Return the full set of entries precisely. Do not carry over any pictures.

Extracted data entries
##############################
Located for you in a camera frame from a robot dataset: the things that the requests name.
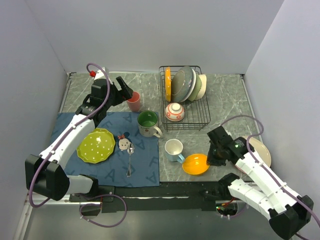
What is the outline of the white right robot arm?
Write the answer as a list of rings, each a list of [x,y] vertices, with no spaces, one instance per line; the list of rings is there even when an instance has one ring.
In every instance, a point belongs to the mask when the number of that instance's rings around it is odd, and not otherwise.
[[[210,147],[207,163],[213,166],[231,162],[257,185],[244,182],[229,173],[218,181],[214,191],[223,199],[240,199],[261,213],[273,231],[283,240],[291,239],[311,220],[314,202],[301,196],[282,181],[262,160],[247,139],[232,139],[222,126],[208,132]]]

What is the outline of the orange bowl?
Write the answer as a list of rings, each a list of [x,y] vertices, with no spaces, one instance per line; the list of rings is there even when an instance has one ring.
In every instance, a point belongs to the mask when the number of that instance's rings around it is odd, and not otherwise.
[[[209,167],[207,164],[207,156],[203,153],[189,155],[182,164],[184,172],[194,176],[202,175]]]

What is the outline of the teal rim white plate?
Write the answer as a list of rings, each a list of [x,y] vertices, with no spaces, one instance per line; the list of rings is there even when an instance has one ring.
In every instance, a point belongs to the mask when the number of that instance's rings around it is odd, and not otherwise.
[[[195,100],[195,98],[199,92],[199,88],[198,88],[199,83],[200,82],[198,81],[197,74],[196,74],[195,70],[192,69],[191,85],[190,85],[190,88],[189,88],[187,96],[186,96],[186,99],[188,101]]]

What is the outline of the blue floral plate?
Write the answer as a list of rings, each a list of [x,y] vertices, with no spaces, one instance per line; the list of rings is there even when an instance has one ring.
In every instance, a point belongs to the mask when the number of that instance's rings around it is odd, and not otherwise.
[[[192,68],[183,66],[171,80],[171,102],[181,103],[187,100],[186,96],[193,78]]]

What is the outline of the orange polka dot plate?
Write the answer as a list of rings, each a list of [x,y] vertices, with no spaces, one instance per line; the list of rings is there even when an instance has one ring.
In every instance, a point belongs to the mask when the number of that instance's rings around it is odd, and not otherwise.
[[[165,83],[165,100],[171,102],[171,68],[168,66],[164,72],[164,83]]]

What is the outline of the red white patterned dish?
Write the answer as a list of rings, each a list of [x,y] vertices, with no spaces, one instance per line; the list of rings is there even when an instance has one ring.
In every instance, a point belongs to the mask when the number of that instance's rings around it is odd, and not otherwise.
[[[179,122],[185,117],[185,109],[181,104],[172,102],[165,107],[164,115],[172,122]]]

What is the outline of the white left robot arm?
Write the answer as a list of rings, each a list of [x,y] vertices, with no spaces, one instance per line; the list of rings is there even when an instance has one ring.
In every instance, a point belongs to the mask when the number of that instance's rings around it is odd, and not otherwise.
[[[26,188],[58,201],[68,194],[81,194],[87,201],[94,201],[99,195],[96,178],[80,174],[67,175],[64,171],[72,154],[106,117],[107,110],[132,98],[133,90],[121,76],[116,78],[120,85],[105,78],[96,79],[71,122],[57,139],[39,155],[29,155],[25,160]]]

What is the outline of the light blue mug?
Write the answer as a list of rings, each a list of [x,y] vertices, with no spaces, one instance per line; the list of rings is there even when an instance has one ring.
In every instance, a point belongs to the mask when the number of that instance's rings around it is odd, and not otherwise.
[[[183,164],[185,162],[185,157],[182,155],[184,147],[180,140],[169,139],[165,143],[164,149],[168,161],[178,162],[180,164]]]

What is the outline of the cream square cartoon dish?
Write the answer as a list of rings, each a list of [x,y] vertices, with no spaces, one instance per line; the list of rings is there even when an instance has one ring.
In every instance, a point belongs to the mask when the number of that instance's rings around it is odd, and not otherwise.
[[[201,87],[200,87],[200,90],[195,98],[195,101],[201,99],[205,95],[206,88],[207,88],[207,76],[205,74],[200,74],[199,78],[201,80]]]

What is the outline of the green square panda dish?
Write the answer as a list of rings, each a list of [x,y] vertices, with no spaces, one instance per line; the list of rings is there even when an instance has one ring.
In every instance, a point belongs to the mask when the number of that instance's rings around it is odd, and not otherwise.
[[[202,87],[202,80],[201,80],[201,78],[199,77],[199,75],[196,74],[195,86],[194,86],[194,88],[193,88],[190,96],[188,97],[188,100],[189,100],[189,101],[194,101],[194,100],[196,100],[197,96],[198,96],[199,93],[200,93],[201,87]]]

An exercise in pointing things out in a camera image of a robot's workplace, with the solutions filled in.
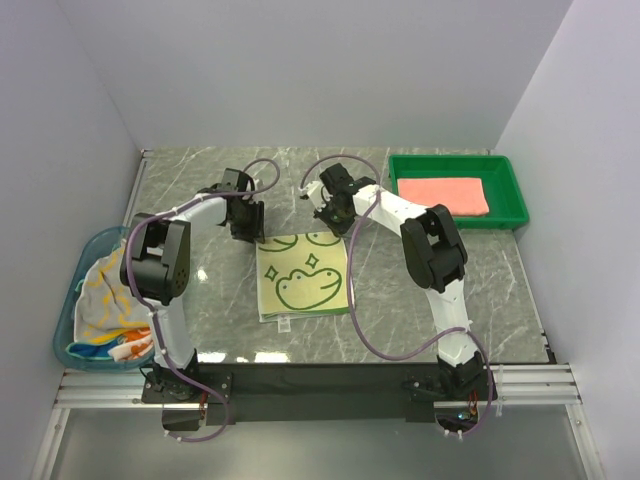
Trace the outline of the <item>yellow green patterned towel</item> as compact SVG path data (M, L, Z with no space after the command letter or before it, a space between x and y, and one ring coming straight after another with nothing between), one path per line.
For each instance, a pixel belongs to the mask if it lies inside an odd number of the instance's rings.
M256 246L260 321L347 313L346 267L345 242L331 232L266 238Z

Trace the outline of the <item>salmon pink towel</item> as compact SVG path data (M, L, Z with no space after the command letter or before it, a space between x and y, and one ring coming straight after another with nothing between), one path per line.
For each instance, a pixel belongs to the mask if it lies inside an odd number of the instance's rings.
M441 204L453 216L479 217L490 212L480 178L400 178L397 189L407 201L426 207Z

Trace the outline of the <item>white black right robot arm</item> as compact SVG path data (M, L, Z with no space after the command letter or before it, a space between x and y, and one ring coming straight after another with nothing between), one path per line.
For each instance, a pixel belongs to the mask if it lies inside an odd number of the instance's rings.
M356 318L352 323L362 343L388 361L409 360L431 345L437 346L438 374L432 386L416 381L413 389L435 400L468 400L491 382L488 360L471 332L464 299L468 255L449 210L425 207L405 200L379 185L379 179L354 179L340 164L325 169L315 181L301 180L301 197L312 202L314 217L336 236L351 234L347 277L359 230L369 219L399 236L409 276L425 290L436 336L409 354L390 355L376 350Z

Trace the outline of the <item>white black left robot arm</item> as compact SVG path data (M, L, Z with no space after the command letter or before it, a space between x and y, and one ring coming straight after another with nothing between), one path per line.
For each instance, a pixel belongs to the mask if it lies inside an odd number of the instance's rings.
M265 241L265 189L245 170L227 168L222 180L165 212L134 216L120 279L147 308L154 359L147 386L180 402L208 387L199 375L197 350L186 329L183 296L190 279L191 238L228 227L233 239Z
##############################
▶ [Answer area]
Located for you in a camera frame from a robot dataset: the things that the requests name.
What is the outline of the white right robot arm?
Write the answer as a list of rings, each a list of [x,y] vertices, with no spaces, one instance per line; the list of rings is there even when an instance has one ring.
In every instance, a point belongs to the mask when the number of that instance's rings around it is odd, and not otherwise.
[[[210,147],[207,163],[213,166],[231,162],[257,185],[244,182],[229,173],[218,181],[214,191],[223,199],[240,199],[261,213],[273,231],[283,240],[291,239],[311,220],[314,202],[301,196],[282,181],[262,160],[247,139],[232,139],[222,126],[208,132]]]

What is the outline of the orange bowl?
Write the answer as a list of rings, each a list of [x,y] vertices, with no spaces, one instance per line; the list of rings is there even when an instance has one ring.
In every instance, a point belongs to the mask when the number of that instance's rings around it is odd, and not otherwise.
[[[209,167],[207,164],[207,156],[203,153],[189,155],[182,164],[184,172],[194,176],[202,175]]]

What is the outline of the teal rim white plate?
Write the answer as a list of rings, each a list of [x,y] vertices, with no spaces, one instance per line; the list of rings is there even when an instance has one ring.
In every instance, a point belongs to the mask when the number of that instance's rings around it is odd, and not otherwise.
[[[195,100],[195,98],[199,92],[199,88],[198,88],[199,83],[200,82],[198,81],[197,74],[196,74],[195,70],[192,69],[191,85],[190,85],[190,88],[189,88],[187,96],[186,96],[186,99],[188,101]]]

What is the outline of the blue floral plate?
Write the answer as a list of rings, each a list of [x,y] vertices, with no spaces, one instance per line; the list of rings is there even when an instance has one ring.
In every instance, a point belongs to the mask when the number of that instance's rings around it is odd, and not otherwise.
[[[192,68],[183,66],[171,80],[171,102],[181,103],[187,100],[186,96],[193,78]]]

What is the outline of the orange polka dot plate?
Write the answer as a list of rings, each a list of [x,y] vertices, with no spaces, one instance per line; the list of rings is there even when an instance has one ring.
In every instance, a point belongs to the mask when the number of that instance's rings around it is odd, and not otherwise.
[[[165,83],[165,100],[171,102],[171,68],[168,66],[164,72],[164,83]]]

What is the outline of the red white patterned dish?
Write the answer as a list of rings, each a list of [x,y] vertices, with no spaces, one instance per line; the list of rings is there even when an instance has one ring.
In every instance, a point belongs to the mask when the number of that instance's rings around it is odd, and not otherwise.
[[[179,122],[185,117],[185,109],[181,104],[172,102],[165,107],[164,115],[172,122]]]

What is the outline of the white left robot arm?
Write the answer as a list of rings, each a list of [x,y] vertices, with no spaces, one instance per line; the list of rings is there even when an instance has one ring.
In every instance, a point belongs to the mask when the number of that instance's rings around it is odd, and not otherwise.
[[[26,188],[58,201],[68,194],[81,194],[87,201],[94,201],[99,195],[96,178],[80,174],[67,175],[64,171],[72,154],[106,117],[107,110],[132,98],[133,90],[121,76],[116,78],[120,85],[105,78],[96,79],[71,122],[57,139],[39,155],[29,155],[25,160]]]

What is the outline of the light blue mug?
Write the answer as a list of rings, each a list of [x,y] vertices, with no spaces, one instance per line; the list of rings is there even when an instance has one ring.
In every instance, a point belongs to the mask when the number of that instance's rings around it is odd, and not otherwise.
[[[183,164],[185,162],[185,157],[182,155],[184,147],[180,140],[169,139],[165,143],[164,149],[168,161],[178,162],[180,164]]]

What is the outline of the cream square cartoon dish?
Write the answer as a list of rings, each a list of [x,y] vertices, with no spaces, one instance per line; the list of rings is there even when an instance has one ring.
In every instance, a point belongs to the mask when the number of that instance's rings around it is odd, and not otherwise.
[[[201,87],[200,87],[200,90],[195,98],[195,101],[201,99],[205,95],[206,88],[207,88],[207,76],[205,74],[200,74],[199,78],[201,80]]]

What is the outline of the green square panda dish?
Write the answer as a list of rings, each a list of [x,y] vertices, with no spaces, one instance per line; the list of rings is there even when an instance has one ring.
In every instance, a point belongs to the mask when the number of that instance's rings around it is odd, and not otherwise.
[[[202,87],[202,80],[201,80],[201,78],[199,77],[199,75],[196,74],[195,86],[194,86],[194,88],[193,88],[190,96],[188,97],[188,100],[189,100],[189,101],[194,101],[194,100],[196,100],[197,96],[198,96],[199,93],[200,93],[201,87]]]

An exercise in pointing things out in a camera image of a robot's workplace, with the solutions filled in.
Trace the outline of the <item>yellow green patterned towel</item> as compact SVG path data (M, L, Z with no space after the command letter or before it, a space between x and y, and one ring coming straight after another with nothing between), one path per line.
For each instance, a pixel belongs to the mask if it lies inside an odd number of the instance's rings.
M256 246L260 321L347 313L346 267L345 242L331 232L266 238Z

Trace the outline of the <item>salmon pink towel</item> as compact SVG path data (M, L, Z with no space after the command letter or before it, a space between x and y, and one ring coming straight after another with nothing between), one path per line.
For each instance, a pixel belongs to the mask if it lies inside an odd number of the instance's rings.
M441 204L453 216L479 217L490 212L480 178L400 178L397 189L407 201L426 207Z

Trace the outline of the <item>white black right robot arm</item> as compact SVG path data (M, L, Z with no space after the command letter or before it, a space between x and y, and one ring coming straight after another with nothing between), one path per line.
For each instance, a pixel belongs to the mask if it lies inside an odd number of the instance's rings.
M356 318L352 323L362 343L388 361L409 360L431 345L437 346L438 374L432 386L416 381L413 389L435 400L468 400L491 382L488 360L471 332L464 299L468 255L449 210L425 207L405 200L379 185L379 179L354 179L340 164L325 169L315 181L301 180L301 197L312 202L314 217L336 236L351 234L347 277L359 230L369 219L399 236L409 276L425 290L436 336L409 354L390 355L376 350Z

Trace the outline of the <item>white black left robot arm</item> as compact SVG path data (M, L, Z with no space after the command letter or before it, a space between x and y, and one ring coming straight after another with nothing between), one path per line.
For each instance, a pixel belongs to the mask if it lies inside an odd number of the instance's rings.
M265 241L265 189L245 170L227 168L222 180L165 212L134 216L120 279L147 308L154 359L147 386L180 402L208 387L199 375L197 350L186 329L183 296L190 279L191 238L228 227L233 239Z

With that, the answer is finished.